Problem description: Starting at the first line of the records below, transcribe each line exactly, ending with the line that contains "behind a name.".

Data for processing:

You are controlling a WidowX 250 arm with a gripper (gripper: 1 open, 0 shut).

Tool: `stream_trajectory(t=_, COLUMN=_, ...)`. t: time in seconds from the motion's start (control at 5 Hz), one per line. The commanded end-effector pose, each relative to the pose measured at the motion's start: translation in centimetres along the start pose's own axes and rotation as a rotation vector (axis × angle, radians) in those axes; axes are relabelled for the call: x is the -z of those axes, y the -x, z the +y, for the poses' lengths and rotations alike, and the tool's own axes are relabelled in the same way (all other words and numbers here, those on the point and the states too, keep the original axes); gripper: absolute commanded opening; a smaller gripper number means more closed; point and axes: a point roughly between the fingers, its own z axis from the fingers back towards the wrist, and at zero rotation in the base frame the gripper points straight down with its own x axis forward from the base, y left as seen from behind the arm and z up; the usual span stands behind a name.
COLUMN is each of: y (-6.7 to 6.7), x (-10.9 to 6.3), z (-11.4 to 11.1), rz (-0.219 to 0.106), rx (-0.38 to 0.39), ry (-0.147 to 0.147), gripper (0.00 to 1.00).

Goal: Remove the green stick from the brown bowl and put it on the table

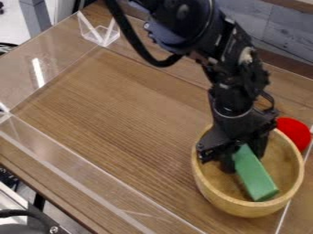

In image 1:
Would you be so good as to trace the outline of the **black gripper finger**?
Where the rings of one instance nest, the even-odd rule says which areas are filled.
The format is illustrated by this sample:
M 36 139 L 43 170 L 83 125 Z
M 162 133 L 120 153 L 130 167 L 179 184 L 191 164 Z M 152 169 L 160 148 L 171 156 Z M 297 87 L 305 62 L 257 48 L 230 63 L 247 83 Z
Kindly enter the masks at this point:
M 219 162 L 221 162 L 221 171 L 226 174 L 233 174 L 235 172 L 235 160 L 234 155 L 239 147 L 222 148 L 219 152 Z
M 249 147 L 255 154 L 257 158 L 261 159 L 265 154 L 267 146 L 269 132 L 253 132 L 249 139 Z

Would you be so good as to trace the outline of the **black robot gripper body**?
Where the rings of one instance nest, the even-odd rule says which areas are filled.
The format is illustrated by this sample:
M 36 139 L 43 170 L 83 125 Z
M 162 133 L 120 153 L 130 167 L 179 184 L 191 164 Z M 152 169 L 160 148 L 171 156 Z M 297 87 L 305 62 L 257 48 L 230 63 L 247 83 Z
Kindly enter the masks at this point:
M 250 134 L 255 131 L 270 132 L 277 127 L 277 109 L 274 98 L 263 91 L 262 96 L 270 102 L 267 109 L 258 109 L 254 105 L 239 115 L 231 116 L 221 113 L 215 98 L 209 95 L 210 109 L 213 111 L 213 126 L 201 137 L 195 151 L 202 162 L 219 161 L 222 148 L 249 144 Z

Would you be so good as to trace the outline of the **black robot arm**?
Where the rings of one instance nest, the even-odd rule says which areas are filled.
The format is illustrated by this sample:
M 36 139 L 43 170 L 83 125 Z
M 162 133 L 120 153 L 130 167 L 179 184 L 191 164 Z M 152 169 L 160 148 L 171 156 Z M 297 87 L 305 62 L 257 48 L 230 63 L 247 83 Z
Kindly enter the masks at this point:
M 222 12 L 218 0 L 130 0 L 147 12 L 148 35 L 168 52 L 202 66 L 211 87 L 207 99 L 213 126 L 195 149 L 202 163 L 218 161 L 221 170 L 235 171 L 235 153 L 245 144 L 262 157 L 269 133 L 277 127 L 277 109 L 255 108 L 269 72 L 239 24 Z

Response below:
You are controlling a WidowX 250 arm with a gripper (gripper: 1 open, 0 shut).

Tool: `stream_trajectory(t=_, COLUMN=_, ...)`. t: time in seconds from the motion's start (control at 5 Hz), one per line. The commanded end-effector pose, each relative to the pose measured at the motion's start: translation in centimetres along the start pose's own axes and rotation as a rotation vector (axis × angle, radians) in those axes; axes are relabelled for the call: x is the -z of those axes, y the -x, z the +y, for the poses' lengths and rotations alike, and the tool's own axes are relabelled in the same way (all other words and numbers here, those on the point and the states too, keep the original axes); gripper: absolute commanded opening; a smaller gripper number means more closed; point and axes: a point roughly between the fingers, its own z axis from the fingers back towards the wrist, and at zero rotation in the base frame the gripper points straight down with its own x axis forward from the base, y left as seen from behind the arm and z up; the usual span stands behind a name.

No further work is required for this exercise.